2012年12月の政権交代から続く安倍晋三政権。9月28日の臨時国会冒頭で衆議院を解散、「消費税の使いみちの見直し」「北朝鮮問題への対応」を大義にするかたちで、電撃的に“伝家の宝刀”を抜いた。この総選挙で、日本はどう変わるのか。

前回、前々回の記事では、元首相で東アジア共同体研究所理事長の鳩山友紀夫氏に話を聞き、アベノミクスの功罪や日中関係の重要性についてお伝えした。今回は憲法改正や分裂した民進党のゆくえ、首相時代の焦点でもあった沖縄問題について、さらに鳩山氏の話をお伝えする。

「東アジア共同体のためには改憲も必要」

――憲法改正についてうかがいます。安倍首相も鳩山理事長も改憲論者ですが、両者には大きな違いがあります。安倍首相が掲げる9条の改正について、どう思いますか。

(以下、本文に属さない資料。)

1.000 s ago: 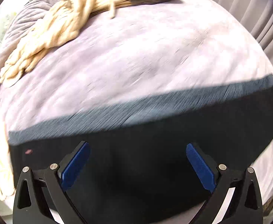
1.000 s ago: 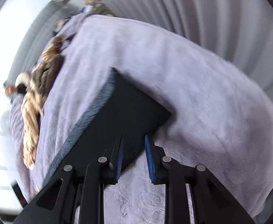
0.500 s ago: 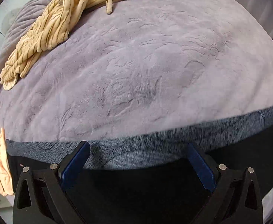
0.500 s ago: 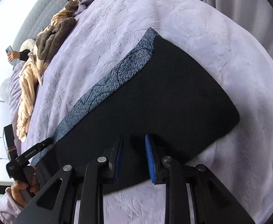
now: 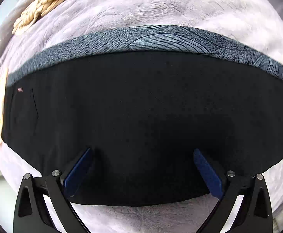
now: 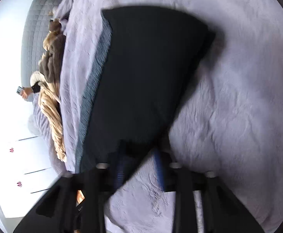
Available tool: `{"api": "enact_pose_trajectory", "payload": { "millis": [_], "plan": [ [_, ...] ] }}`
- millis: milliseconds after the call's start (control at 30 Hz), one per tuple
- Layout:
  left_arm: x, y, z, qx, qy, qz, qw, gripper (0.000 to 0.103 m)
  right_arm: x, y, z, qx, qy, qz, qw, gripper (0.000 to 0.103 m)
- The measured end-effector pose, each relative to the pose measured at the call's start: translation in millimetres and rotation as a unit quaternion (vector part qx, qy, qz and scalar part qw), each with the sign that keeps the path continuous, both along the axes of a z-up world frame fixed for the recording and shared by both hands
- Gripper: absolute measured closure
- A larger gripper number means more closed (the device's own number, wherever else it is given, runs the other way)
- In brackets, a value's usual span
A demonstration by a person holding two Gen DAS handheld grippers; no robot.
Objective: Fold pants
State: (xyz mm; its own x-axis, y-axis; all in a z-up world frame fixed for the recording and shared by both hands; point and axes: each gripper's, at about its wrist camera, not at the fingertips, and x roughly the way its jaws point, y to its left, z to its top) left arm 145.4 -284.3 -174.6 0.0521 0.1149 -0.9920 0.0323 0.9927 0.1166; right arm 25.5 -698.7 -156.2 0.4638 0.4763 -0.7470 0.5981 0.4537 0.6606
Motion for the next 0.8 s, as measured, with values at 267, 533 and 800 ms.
{"api": "enact_pose_trajectory", "payload": {
  "millis": [267,533,800],
  "plan": [
    [-28,-25,40,0.058,-0.006,-0.061,0.9964,0.000,-23,-22,7,-0.004,0.007,0.009,1.000,0.078],
    [-90,-38,50,0.055,0.041,-0.074,0.9949,0.000,-28,-2,20,0.008,0.004,0.093,0.996,0.057],
    [-121,-61,76,0.061,0.017,-0.090,0.9939,0.000,-20,39,10,0.008,0.043,0.178,0.983,0.057]
  ]
}}
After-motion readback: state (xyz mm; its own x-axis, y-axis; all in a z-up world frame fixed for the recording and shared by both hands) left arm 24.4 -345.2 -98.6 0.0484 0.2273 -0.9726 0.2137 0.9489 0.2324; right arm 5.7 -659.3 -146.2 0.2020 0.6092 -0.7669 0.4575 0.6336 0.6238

鳩山友紀夫氏(以下、鳩山) 確かに、私も安倍首相も憲法改正を唱えており、私は05年に『新憲法試案―尊厳ある日本を創る』(PHP研究所)を刊行しています。しかし、安倍首相の考えとは大きな相違があります。安倍首相は加憲、つまり「自衛隊の存在を憲法で明記する」ことから憲法改正を実現しようとしていますが、その狙いは国家の権限を強化しようというものです。

一方、私は国民の権利を拡大する意味での改憲です。改憲するにあたっては、日本はどのような国家像を目指すべきかを議論することが大切です。私は、将来的に東アジア共同体をつくり、国連のような国や地域を超えた組織をつくり上げることを大きな夢として持っています。

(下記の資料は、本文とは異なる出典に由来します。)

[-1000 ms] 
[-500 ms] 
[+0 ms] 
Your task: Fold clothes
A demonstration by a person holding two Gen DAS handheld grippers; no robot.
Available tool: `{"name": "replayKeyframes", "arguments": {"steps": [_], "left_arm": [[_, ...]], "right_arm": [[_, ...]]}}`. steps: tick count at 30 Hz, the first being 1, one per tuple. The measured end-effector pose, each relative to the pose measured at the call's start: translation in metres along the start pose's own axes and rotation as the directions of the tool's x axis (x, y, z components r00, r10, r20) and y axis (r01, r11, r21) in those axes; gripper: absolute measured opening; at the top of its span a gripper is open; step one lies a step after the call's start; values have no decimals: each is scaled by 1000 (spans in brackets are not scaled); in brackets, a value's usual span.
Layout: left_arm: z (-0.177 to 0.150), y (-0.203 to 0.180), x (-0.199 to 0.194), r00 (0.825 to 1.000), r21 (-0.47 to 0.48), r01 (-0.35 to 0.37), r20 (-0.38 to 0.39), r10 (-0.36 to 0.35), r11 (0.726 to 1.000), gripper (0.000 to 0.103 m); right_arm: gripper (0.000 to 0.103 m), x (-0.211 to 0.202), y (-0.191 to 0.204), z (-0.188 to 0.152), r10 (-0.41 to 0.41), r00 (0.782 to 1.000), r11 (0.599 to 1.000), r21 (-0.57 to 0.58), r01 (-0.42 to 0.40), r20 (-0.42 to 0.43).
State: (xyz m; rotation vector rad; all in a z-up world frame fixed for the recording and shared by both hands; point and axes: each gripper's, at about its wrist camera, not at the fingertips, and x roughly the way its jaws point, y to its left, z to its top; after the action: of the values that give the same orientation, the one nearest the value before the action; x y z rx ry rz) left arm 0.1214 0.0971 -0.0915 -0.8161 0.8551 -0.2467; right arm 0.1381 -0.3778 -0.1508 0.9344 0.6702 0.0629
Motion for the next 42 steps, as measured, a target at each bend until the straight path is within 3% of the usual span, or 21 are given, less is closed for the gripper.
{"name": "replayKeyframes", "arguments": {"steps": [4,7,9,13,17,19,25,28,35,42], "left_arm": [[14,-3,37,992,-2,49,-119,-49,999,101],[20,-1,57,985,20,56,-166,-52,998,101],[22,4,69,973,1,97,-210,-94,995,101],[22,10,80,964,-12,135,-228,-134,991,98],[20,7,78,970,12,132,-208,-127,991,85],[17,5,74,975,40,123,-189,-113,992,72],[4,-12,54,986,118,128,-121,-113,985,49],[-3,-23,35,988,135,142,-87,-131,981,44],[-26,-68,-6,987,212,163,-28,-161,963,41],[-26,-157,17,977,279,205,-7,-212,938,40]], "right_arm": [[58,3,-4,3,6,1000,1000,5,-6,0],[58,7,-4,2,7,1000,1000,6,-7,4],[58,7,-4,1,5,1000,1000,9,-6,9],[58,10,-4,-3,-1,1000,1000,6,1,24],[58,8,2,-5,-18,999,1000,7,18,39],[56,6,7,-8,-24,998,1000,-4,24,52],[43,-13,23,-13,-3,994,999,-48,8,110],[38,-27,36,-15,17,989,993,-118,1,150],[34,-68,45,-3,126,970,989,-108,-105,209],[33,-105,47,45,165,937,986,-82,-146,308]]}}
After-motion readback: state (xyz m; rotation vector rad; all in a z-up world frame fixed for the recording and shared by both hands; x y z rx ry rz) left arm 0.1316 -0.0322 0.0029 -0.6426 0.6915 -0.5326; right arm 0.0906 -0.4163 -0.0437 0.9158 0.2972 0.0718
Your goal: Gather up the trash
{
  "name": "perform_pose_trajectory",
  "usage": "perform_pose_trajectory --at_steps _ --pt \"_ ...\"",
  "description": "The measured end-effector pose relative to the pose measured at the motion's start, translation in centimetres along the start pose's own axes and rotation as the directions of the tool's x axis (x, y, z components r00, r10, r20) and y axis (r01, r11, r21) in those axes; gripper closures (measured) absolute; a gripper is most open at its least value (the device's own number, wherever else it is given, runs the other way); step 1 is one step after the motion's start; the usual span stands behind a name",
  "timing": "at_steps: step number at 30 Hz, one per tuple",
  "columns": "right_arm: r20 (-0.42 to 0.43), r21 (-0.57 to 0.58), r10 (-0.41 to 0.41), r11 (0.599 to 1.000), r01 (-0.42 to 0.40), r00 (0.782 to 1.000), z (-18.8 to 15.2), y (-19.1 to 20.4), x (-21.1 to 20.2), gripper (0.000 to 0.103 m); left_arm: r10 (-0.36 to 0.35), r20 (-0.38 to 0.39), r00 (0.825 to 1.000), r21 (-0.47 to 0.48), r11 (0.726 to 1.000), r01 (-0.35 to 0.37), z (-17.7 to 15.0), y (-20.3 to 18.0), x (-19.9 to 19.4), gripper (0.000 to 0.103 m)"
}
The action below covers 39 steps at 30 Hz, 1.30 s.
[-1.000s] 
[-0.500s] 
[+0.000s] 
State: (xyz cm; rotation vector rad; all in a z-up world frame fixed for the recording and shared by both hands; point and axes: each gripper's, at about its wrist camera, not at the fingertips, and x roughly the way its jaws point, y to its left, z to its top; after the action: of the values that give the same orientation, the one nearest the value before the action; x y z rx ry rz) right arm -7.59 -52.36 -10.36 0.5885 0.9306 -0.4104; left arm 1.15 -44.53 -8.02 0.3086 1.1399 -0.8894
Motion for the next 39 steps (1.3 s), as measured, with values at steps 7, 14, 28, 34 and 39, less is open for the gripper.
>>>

東アジア共同体では、EU(ヨーロッパ連合)におけるユーロのような単一通貨を発行し、将来は通貨の発行権や自衛隊などの組織も共同体に移管することを目指します。そのような東アジア共同体を実現するためには日本の国家像を変革し、また改憲も行う必要があるでしょう。

ただし、首相というのは行政のトップであり、憲法を遵守する義務があります。その首相が「いつまでに憲法を改正する」と言うのは問題があります。私は、首相在任時は改憲の時期などについて言及することはありませんでした。

本来であれば、国会議員一人ひとりが今の憲法について「改正すべき」「改正すべきではない」、あるいは「改正するのであればどのような内容にすべきか」について、具体的に考える必要があると思います。

「小池都知事は首相になりたいのでは」

――民進党は9月の代表選挙で代表の座が蓮舫氏から前原誠司氏に替わり、すぐに解散総選挙になりました。

鳩山 代表が替わっても、民進党の前途は多難です。旧民主党時代、私が首相を辞任して菅直人氏に引き継いだ後、菅政権は消費税増税をうたって参議院議員選挙で過半数割れするなど敗北しました。その後、TPP(環太平洋経済連携協定)参加、原発再稼働、尖閣諸島の国有化などの政策を見ると、やっていることは自民党と変わりません。

菅政権、野田佳彦政権は、今の安倍政権のベースをつくったといっても過言ではないでしょう。そのため、今の民進党は安倍政権を批判しても、それがすべて自分たちに跳ね返ってくるわけで、自民党との主張の違いを明確にすることができません。安全保障についても、前原代表は「日米同盟は重要であり、中国は現実的な脅威だ」という考えですから、自民党とほぼ一緒です。

とはいえ、私も「日米関係は重要」という見方には賛成です。世間からは「アメリカ嫌いなのでは」と誤解されているようですが……。実際は、そんなことはありません。ただし、外交は日米だけでなく中国をはじめとする他国との連携が必要なのです。

――自民党を離党した若狭勝氏と民進党を離党した細野豪志氏が中心となって動き、代表には東京都の小池百合子知事が就任した「希望の党」については。

鳩山 新党については、やはり小池知事の存在感や知名度なくしては大きな躍進は望めません。私は、小池知事には「できれば首相になりたい」という希望があると思っています。そのため、将来的に国政に復帰する可能性もあるのではないでしょうか。

ただ、私は小池知事の築地市場移転をめぐる対応については合点がいきません。